Como alguna vieja vidente ya presagio en su bola de cristal hace unos cuantos siglos, tú y yo teníamos que coincidir en algún momento de la historia. Pero teníamos que ponernos de acuerdo. Y nos ha costado. El bullicio popular y sobre todo tú, nos presentía por separado, pero las cartas ya habían sido leídas en alto y en claro. El destino decía que yo te vería primero, pero que tu tardarías en mirar. Y nada más cierto. Nunca olvidare el primer día en que me senté donde me senté porque estabas tú. Pero como estaba pronosticado, ni te alteraste. No tenían que pasar ni sapos ni princesas (aunque pasaron) para que tu fijaras en mi. Lo que tenía que pasar era el tiempo y una clase de seres raros sacados de fábulas para raros. Y entonces pasó.
Nos conocimos al tiempo en que tú picoteabas migajas varias y yo no dormía sola. No me contaste lo mejor de ti. Te dedicabas a mentir. A reír. A desvariar y a desatinar. Todo junto y sin parar. Y a mí no me sorprendía nada pero tú empezaste a acostumbrarte a nuestra clandestinidad. Y entonces todo iba bien. Todo en orden.

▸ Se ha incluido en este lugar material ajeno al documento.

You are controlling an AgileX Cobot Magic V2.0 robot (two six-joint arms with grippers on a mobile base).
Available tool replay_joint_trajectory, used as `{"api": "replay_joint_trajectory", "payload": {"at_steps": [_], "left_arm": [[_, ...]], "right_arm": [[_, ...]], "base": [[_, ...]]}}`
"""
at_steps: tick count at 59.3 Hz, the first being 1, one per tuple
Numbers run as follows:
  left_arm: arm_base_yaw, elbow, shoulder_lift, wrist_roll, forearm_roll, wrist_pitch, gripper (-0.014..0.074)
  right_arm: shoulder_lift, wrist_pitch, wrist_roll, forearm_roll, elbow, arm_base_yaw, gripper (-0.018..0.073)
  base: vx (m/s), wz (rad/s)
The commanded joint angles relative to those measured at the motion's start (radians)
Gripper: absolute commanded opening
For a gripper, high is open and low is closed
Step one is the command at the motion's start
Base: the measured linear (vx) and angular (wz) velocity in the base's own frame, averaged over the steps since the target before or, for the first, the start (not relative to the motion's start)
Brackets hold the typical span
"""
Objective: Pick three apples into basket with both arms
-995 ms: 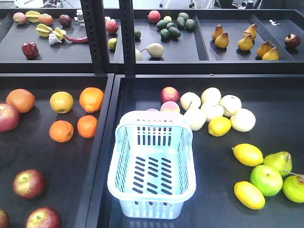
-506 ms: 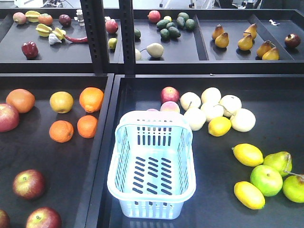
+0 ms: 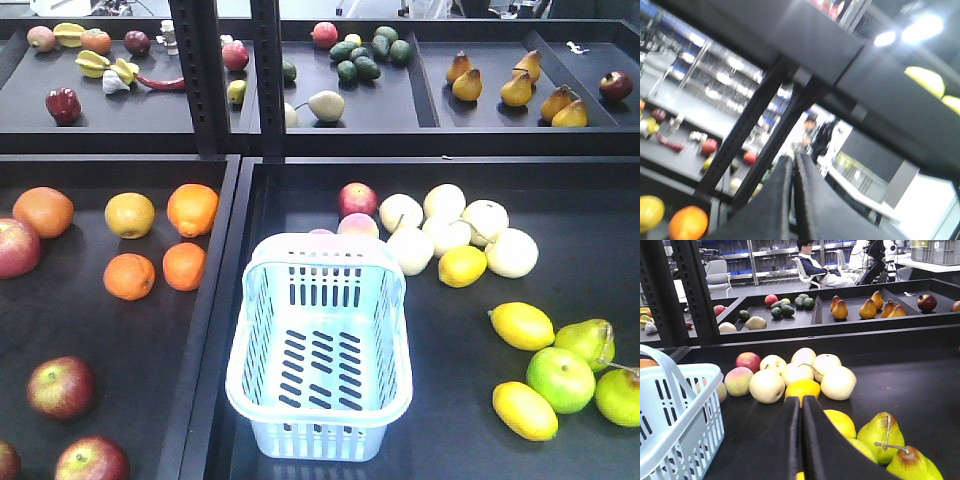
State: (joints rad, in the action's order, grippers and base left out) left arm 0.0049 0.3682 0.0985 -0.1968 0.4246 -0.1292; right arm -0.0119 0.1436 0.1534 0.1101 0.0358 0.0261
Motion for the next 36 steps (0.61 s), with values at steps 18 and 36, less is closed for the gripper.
{"api": "replay_joint_trajectory", "payload": {"at_steps": [18, 36], "left_arm": [[0.001, 0.298, 0.314, 0.230, 0.037, -0.060, -0.0001], [-0.068, 0.587, 0.626, 0.820, 0.423, -0.314, -0.0001]], "right_arm": [[0.012, -0.078, -0.011, 0.013, 0.005, -0.006, -0.0005], [0.012, -0.078, -0.011, 0.013, 0.005, -0.006, -0.0005]], "base": [[0.00, 0.00], [0.00, 0.00]]}}
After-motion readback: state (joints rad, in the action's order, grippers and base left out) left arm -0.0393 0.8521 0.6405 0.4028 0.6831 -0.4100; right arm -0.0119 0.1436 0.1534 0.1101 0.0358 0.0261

Hasta que te conté el numero de disfraces y mascaras que llevaba puestos. Y eso te impactó tanto que lo nuestro explotó. Descargó. Fueron rachas de descarados fusilamientos y disparos. De insolentes atrevimientos. Y de guantazos no dados. El cuento entonces empezó a degenerar. Monarcas corrompidos, infantas delicadas, idiotas, estúpidos, y algunos bufones. No me lo negaras. Nos hicimos daño. Nos devastamos por las fiestas de pueblo y nos hicimos estragos con el alcohol. Teníamos que buscar otro papel para llevarnos bien. Y tengo tan mala memoria que no se cómo sucedió. Pero lo bueno es que sucedió.

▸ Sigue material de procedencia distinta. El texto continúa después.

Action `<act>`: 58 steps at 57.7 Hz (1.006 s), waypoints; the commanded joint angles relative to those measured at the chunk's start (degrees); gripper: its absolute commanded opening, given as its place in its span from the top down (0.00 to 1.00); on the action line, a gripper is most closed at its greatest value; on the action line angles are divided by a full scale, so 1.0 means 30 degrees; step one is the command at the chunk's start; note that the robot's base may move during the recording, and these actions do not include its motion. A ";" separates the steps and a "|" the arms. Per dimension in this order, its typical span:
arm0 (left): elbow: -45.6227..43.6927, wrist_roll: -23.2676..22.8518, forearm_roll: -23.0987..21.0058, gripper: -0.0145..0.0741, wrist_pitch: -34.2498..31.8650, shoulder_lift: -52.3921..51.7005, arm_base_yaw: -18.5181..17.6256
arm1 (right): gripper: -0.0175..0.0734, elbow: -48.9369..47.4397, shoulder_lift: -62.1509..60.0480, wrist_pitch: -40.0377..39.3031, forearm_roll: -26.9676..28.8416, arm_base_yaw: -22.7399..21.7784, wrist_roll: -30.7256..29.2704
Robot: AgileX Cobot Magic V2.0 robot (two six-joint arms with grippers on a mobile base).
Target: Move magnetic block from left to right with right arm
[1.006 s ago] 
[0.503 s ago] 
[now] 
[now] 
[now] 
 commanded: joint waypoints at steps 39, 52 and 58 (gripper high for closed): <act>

Y entonces te reinventaste como paracaídas. Como mi paracaídas. Como mi chica rapada. Como mi otro yo y la parte que me falta. Y desde ahí no has dejado de ser los ojos que me hacen ver y la inmediata distancia que necesito. Mi espejo. Mi juez sin ley. Mi tercero en discordia. Mis celos. Mi amigo gay. Mi chino. Mi indio. Mi playa. El vestido que nunca me pongo. Mi edad. Mi geografía y mi exclamación.
Como yo, sabrás de todas las veces que nos hemos mandado lejos. Y habrás notado todas las veces que nos hemos censurado y desaprobado. Pero como yo también, pensarás que no ha valido la pena. Porque al final siempre nos hemos prestado las madrugadas. Porque al final siempre nos hemos servido la luna en bandeja de plata. Sea la hora que sea y sea el día que sea. Y que continúe así. Porque me encanta pestañearte y admirarte tanto y porque me haces viajar con tus aviones de papel.
Lo mejor será escribir que John Boy siga cantando en su sitio y que yo siempre le deba una cena.